From patchwork Fri Nov 16 00:59:49 2012
Content-Type: text/plain; charset="utf-8"
MIME-Version: 1.0
Content-Transfer-Encoding: 7bit
Subject: [SRU, Precise, PULL,
 REQUEST] seccomp: forcing auditing of kill condition
Date: Thu, 15 Nov 2012 14:59:49 -0000
From: Kees Cook <kees@ubuntu.com>
X-Patchwork-Id: 199460
Message-Id: <20121116005949.GL32257@outflux.net>
To: kernel-team@lists.ubuntu.com
Cc: Julien Tinnes <jln@google.com>

The following changes since commit ba6c2f688e255a1f52f2930ae9e6d62ede804289:

  UBUNTU: Ubuntu-3.2.0-34.53 (2012-11-14 15:50:53 +0000)

are available in the git repository at:

  https://github.com/kees/linux.git seccomp-audit

for you to fetch changes up to 7c5cb579b51e93442f442d09cd6d6d7248dbece9:

  seccomp: forcing auditing of kill condition (2012-11-15 16:33:59 -0800)

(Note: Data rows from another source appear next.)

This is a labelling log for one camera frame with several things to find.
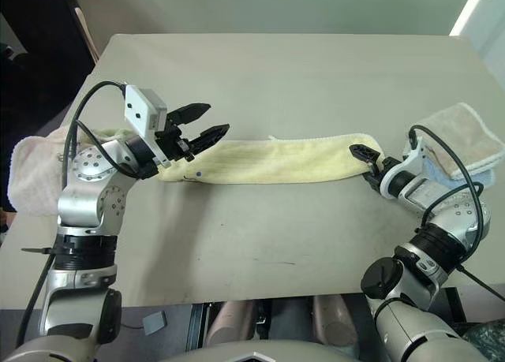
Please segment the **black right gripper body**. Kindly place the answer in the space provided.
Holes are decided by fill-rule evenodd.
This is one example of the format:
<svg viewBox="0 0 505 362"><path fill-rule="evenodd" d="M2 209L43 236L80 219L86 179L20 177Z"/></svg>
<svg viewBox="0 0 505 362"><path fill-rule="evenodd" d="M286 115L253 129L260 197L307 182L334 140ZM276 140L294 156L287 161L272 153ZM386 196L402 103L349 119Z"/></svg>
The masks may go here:
<svg viewBox="0 0 505 362"><path fill-rule="evenodd" d="M363 178L368 182L370 187L378 193L380 193L380 186L385 174L398 164L398 160L393 157L386 157L383 162L383 167L379 167L378 161L373 162L370 165L370 170L363 173Z"/></svg>

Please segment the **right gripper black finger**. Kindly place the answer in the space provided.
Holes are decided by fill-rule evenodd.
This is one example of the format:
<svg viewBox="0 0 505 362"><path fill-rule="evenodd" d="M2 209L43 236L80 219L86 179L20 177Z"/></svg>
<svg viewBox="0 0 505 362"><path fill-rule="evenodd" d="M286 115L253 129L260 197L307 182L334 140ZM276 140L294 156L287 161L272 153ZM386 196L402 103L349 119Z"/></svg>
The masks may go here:
<svg viewBox="0 0 505 362"><path fill-rule="evenodd" d="M349 146L350 154L357 160L366 163L372 170L378 170L380 153L364 144L352 144Z"/></svg>

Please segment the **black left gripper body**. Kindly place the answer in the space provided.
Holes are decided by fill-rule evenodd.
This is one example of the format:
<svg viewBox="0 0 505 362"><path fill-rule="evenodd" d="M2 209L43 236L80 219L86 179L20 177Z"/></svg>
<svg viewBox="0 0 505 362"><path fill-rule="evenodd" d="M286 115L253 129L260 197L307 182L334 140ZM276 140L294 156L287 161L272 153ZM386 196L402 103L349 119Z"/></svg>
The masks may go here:
<svg viewBox="0 0 505 362"><path fill-rule="evenodd" d="M169 162L180 159L187 162L194 160L190 141L181 136L179 126L184 124L181 117L170 116L166 118L164 129L155 132L155 142Z"/></svg>

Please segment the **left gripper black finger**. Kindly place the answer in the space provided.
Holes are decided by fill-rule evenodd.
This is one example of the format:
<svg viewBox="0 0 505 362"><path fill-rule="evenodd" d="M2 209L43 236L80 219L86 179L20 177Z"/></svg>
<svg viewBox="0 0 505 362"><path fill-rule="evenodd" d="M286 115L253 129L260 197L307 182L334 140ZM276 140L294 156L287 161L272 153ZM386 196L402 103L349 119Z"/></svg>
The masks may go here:
<svg viewBox="0 0 505 362"><path fill-rule="evenodd" d="M187 125L200 118L210 108L208 103L190 103L171 111L166 115L166 119L173 125Z"/></svg>
<svg viewBox="0 0 505 362"><path fill-rule="evenodd" d="M191 153L198 155L217 144L230 129L229 124L216 125L203 131L196 139L190 141Z"/></svg>

----------------------------------------------------------------
Kees Cook (2):
      Revert "UBUNTU: SAUCE: SECCOMP: audit: always report seccomp violations"
      seccomp: forcing auditing of kill condition

 include/linux/audit.h |    3 ++-
 kernel/seccomp.c      |    2 +-
 2 files changed, 3 insertions(+), 2 deletions(-)


This fixes bug https://bugs.launchpad.net/ubuntu/+source/linux/+bug/1079469

Instead of auditing all seccomp actions, only force the reporting of
those that kill a process. All others should be checked for an existing
audit context on the process. (This improves the adjustment that
commit 426ae7eee59e3de2a4c14ccfc30df0a7d64709fe was attempting.)

(Note that a patch doing this for upstream will be more involved, changing
the audit messages based on seccomp action, etc, but this is sufficient for
eliminating the needless noise/logs in precise.)

Thanks,

-Kees